■ DATA BELOW:
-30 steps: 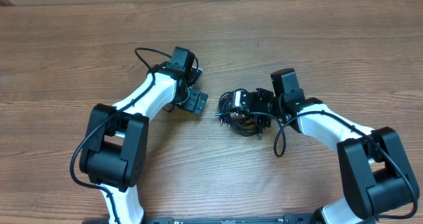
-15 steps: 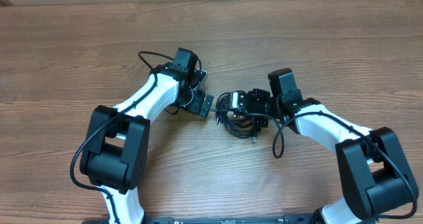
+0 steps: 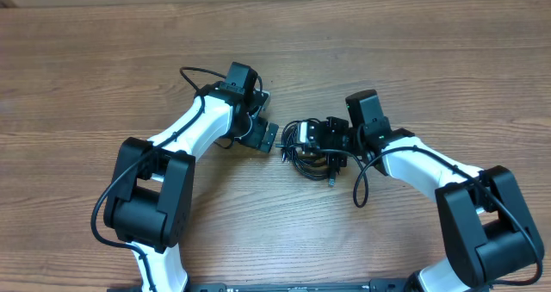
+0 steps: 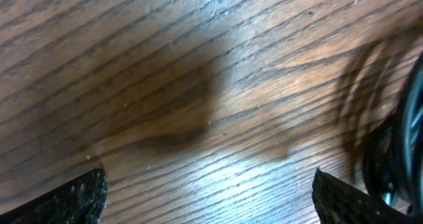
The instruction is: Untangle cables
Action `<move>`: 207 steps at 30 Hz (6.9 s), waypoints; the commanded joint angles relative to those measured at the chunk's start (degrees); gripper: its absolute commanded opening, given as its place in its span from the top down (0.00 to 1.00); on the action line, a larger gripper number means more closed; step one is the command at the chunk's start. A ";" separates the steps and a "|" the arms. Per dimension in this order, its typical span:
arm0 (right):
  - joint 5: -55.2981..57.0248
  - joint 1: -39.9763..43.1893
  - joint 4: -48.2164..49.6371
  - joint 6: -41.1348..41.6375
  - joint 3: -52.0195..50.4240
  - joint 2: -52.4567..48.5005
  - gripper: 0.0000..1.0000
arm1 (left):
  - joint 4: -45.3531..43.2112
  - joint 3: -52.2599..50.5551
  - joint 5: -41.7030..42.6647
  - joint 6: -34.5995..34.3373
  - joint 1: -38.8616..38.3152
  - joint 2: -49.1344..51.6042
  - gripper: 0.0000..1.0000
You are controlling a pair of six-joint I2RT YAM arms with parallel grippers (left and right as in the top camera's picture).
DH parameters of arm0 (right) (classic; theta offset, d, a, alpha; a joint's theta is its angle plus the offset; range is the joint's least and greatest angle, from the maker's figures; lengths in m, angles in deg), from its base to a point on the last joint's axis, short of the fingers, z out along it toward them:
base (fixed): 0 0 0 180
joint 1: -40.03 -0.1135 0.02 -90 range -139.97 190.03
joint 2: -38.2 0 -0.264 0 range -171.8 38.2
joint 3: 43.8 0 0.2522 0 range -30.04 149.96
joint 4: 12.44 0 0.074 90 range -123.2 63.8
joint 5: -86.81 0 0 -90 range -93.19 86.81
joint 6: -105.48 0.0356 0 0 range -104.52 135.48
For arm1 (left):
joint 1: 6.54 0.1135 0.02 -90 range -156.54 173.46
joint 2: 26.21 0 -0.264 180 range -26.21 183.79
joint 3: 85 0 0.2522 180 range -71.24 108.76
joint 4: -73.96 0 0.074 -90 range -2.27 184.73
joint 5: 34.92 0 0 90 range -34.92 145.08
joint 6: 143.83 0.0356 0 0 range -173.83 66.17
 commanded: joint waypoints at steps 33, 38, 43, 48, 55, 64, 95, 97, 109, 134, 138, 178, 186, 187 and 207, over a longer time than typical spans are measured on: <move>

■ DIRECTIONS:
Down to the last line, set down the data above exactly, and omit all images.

■ OUTPUT FOR THIS EXERCISE:
-30 steps: 
-15 steps: 
+0 steps: 
+0 steps: 
The instruction is: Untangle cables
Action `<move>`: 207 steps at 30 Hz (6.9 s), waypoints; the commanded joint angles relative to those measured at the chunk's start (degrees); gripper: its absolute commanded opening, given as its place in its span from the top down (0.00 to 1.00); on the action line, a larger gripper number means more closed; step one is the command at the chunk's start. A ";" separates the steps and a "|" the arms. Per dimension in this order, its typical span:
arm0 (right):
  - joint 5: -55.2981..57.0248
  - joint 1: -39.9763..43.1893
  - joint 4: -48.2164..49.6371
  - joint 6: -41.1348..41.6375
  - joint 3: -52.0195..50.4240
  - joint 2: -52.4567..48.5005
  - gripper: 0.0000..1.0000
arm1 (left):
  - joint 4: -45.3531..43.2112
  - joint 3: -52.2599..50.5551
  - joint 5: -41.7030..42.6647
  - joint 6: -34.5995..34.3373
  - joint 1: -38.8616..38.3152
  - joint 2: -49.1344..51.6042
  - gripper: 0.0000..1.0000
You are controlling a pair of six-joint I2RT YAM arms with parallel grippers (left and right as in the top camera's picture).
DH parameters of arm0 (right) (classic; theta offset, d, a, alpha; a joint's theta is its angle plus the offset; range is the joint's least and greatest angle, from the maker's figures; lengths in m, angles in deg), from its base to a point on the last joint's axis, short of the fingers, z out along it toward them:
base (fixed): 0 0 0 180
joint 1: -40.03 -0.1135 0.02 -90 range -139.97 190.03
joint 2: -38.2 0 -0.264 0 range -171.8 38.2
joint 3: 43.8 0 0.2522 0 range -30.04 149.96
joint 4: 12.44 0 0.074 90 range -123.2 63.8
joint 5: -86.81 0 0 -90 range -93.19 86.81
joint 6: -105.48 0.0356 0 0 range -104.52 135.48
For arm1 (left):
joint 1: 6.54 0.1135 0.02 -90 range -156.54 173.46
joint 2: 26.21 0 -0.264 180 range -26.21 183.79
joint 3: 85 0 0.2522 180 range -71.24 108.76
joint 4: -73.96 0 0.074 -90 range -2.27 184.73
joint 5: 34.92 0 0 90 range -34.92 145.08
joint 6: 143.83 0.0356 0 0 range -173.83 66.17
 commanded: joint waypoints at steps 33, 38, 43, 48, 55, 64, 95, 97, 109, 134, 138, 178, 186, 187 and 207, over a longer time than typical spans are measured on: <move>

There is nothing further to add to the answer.